Task to complete: Please retype all of the following entries exactly.

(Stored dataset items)
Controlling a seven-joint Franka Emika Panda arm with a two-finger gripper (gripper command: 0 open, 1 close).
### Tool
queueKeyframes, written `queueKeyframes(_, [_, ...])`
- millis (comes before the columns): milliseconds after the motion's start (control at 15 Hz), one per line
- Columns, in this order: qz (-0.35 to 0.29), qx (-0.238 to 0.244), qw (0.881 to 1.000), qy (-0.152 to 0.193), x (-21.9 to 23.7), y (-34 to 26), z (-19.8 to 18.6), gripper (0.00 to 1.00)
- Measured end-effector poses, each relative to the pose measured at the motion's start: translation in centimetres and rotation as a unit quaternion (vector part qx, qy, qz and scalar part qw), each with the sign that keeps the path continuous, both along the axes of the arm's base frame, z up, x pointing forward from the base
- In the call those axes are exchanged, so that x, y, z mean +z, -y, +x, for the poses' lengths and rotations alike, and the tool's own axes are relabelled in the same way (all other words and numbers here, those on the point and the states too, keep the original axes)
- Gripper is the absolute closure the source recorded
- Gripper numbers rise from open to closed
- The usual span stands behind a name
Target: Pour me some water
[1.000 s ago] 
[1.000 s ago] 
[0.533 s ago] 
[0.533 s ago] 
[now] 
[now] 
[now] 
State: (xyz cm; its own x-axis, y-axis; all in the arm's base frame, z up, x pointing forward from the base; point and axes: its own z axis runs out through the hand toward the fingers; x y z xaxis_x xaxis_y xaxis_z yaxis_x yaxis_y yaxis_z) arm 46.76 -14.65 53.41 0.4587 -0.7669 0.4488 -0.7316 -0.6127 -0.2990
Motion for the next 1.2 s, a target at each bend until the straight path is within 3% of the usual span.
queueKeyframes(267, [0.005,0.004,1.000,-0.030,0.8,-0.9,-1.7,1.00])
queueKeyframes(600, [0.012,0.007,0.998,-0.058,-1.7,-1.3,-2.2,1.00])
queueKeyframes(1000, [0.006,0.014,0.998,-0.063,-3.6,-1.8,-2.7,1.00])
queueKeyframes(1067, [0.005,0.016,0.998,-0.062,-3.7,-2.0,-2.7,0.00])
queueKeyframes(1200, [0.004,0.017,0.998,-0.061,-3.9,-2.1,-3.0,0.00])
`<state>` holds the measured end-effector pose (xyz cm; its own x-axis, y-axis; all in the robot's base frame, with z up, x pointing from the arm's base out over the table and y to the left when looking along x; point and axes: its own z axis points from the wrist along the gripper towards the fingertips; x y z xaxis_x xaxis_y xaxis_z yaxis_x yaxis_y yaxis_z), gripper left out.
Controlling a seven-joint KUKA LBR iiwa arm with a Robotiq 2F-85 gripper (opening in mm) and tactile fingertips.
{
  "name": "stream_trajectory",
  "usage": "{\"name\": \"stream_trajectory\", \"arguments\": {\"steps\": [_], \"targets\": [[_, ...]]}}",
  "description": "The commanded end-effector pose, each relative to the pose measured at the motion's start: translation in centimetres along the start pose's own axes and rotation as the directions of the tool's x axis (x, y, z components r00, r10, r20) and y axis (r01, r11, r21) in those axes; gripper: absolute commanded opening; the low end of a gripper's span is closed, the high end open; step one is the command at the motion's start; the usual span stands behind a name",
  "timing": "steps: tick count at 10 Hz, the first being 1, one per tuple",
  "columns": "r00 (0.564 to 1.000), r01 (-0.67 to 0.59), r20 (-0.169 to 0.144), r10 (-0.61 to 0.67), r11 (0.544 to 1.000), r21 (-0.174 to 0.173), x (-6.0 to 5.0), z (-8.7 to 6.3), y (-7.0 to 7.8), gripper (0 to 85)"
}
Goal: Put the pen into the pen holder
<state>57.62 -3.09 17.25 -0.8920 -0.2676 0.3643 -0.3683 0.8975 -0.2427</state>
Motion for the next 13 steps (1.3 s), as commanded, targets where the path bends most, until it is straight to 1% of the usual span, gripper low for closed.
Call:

Answer for this exercise:
Controlling a seven-joint Franka Emika Panda arm with a two-finger gripper (gripper command: 0 open, 1 close).
### Tool
queueKeyframes, written `queueKeyframes(_, [_, ...])`
- millis (comes before the columns): milliseconds after the motion's start (control at 15 Hz), one per line
- Columns, in this order: qz (-0.35 to 0.29), qx (-0.238 to 0.244), qw (0.881 to 1.000), qy (-0.152 to 0.193), x (-21.9 to 23.7), y (-34 to 26), z (-19.8 to 18.6), gripper (0.00 to 1.00)
- Measured end-effector poses, each relative to the pose measured at the motion's start: translation in centimetres and rotation as a unit quaternion (vector part qx, qy, qz and scalar part qw), each with the sign that keeps the path continuous, both along the axes of the arm's base frame, z up, x pointing forward from the base
- In the call those axes are exchanged, so that x, y, z mean +z, -y, +x, for the poses' lengths and rotations alike, and the tool's own axes are relabelled in the same way (all other words and numbers here, those on the point and the states too, keep the original axes)
- Gripper is the absolute closure the source recorded
- Gripper numbers rise from open to closed
- The usual span stands behind a name
Target: Pour me some water
[1.000 s ago] 
[1.000 s ago] 
[0.533 s ago] 
[0.533 s ago] 
[now] 
[now] 
[now] 
State: (xyz cm; its own x-axis, y-axis; all in the arm's base frame, z up, x pointing forward from the base; point and axes: its own z axis runs out through the hand toward the fingers; x y z xaxis_x xaxis_y xaxis_z yaxis_x yaxis_y yaxis_z) arm 46.76 -14.65 53.41 0.4587 -0.7669 0.4488 -0.7316 -0.6127 -0.2990
Motion for the next 1.2 s, a target at each bend until the straight path is within 3% of the usual span.
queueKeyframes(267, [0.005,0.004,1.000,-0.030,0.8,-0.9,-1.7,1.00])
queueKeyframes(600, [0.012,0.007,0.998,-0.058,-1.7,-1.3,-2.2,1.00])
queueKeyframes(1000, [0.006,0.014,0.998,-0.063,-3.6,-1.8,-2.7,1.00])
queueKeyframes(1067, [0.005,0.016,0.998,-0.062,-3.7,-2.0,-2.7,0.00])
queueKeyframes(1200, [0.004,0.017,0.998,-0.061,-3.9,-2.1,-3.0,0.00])
`<state>` holds the measured end-effector pose (xyz cm; its own x-axis, y-axis; all in the robot's base frame, with z up, x pointing from the arm's base out over the table and y to the left when looking along x; point and axes: its own z axis points from the wrist along the gripper towards the fingertips; x y z xaxis_x xaxis_y xaxis_z yaxis_x yaxis_y yaxis_z), gripper left out.
Controlling a seven-joint KUKA LBR iiwa arm with a Robotiq 2F-85 gripper (opening in mm) and tactile fingertips.
{
  "name": "stream_trajectory",
  "usage": "{\"name\": \"stream_trajectory\", \"arguments\": {\"steps\": [_], \"targets\": [[_, ...]]}}",
  "description": "The commanded end-effector pose, each relative to the pose measured at the motion's start: translation in centimetres along the start pose's own axes and rotation as the directions of the tool's x axis (x, y, z components r00, r10, r20) and y axis (r01, r11, r21) in those axes; gripper: absolute commanded opening; the low end of a gripper's span is closed, the high end open; step one is the command at the motion's start; the usual span stands behind a name",
  "timing": "steps: tick count at 10 Hz, the first being 1, one per tuple",
  "columns": "r00 (0.564 to 1.000), r01 (-0.67 to 0.59), r20 (-0.169 to 0.144), r10 (-0.61 to 0.67), r11 (0.544 to 1.000), r21 (-0.174 to 0.173), x (-6.0 to 5.0), z (-8.7 to 6.3), y (-7.0 to 7.8), gripper (0 to 85)"
}
Goal: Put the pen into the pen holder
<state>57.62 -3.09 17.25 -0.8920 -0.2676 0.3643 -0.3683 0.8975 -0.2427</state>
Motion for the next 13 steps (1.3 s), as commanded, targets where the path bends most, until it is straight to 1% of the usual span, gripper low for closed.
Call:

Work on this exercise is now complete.